The Else Kröner-Fresenius Foundation (Else Kröner-Fresenius-Stiftung in German, or EKFS), founded in 1983, is a non-profit foundation dedicated to the support of medical research and medical-humanitarian development projects.

History 
Else Kröner (born in Fernau, 1925–1988) took over The Fresenius Company in 1946 after the death of her mentor and foster father Eduard Fresenius. Kröner led the company until her death in 1988, first as managing director and from 1982 as chair of the board.

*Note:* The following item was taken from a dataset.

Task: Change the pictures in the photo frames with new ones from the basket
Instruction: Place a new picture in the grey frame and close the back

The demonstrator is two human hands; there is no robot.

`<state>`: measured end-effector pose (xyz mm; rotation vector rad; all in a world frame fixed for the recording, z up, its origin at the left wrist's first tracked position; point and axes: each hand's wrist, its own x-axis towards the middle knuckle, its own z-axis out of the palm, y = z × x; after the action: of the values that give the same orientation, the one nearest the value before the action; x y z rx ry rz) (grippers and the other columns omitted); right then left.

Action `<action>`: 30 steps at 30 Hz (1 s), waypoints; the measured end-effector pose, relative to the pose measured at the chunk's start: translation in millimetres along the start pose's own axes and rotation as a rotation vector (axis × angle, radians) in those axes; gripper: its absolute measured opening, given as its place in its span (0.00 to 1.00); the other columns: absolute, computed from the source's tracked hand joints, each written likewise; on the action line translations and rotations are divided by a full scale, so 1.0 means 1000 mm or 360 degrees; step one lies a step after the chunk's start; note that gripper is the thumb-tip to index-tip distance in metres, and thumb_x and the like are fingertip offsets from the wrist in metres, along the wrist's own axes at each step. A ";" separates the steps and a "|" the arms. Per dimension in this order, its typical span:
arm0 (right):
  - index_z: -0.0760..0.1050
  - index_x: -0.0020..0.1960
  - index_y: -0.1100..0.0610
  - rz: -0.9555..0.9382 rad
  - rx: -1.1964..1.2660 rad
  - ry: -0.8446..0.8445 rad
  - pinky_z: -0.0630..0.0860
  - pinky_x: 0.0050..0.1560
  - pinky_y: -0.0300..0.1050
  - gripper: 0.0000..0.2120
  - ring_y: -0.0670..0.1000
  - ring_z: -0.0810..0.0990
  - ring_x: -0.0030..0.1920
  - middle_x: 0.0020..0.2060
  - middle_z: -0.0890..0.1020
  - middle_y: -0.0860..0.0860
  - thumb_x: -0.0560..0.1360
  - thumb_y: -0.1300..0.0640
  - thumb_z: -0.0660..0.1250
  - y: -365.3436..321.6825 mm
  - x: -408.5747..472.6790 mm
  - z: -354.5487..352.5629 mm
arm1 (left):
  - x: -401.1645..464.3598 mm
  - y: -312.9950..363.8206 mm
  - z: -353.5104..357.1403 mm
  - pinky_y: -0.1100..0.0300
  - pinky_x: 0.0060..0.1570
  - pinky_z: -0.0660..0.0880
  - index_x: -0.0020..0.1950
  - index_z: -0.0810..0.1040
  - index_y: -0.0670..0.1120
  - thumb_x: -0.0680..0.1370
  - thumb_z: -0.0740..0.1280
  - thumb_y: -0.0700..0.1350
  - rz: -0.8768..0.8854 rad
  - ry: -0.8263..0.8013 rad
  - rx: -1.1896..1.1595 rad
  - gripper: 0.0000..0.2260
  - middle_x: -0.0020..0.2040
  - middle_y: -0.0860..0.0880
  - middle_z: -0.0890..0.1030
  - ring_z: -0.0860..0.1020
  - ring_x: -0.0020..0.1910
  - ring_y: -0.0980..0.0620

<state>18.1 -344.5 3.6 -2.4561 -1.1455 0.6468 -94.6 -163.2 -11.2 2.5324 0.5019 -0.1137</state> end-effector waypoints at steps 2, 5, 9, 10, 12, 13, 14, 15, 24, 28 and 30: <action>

To provide continuity in the event of her death and to cultivate the memory of Eduard Fresenius, Else Kröner founded the Else Kröner-Fresenius-Foundation on 7 April 1983. Initially the foundation was provided with a capital stock of 50,000 deutschmarks. Kröner decreed that in the event of her death all her personal assets should be transferred to the foundation.

On 5 June 1988, Else Kröner died unexpectedly, at the age of 63 years.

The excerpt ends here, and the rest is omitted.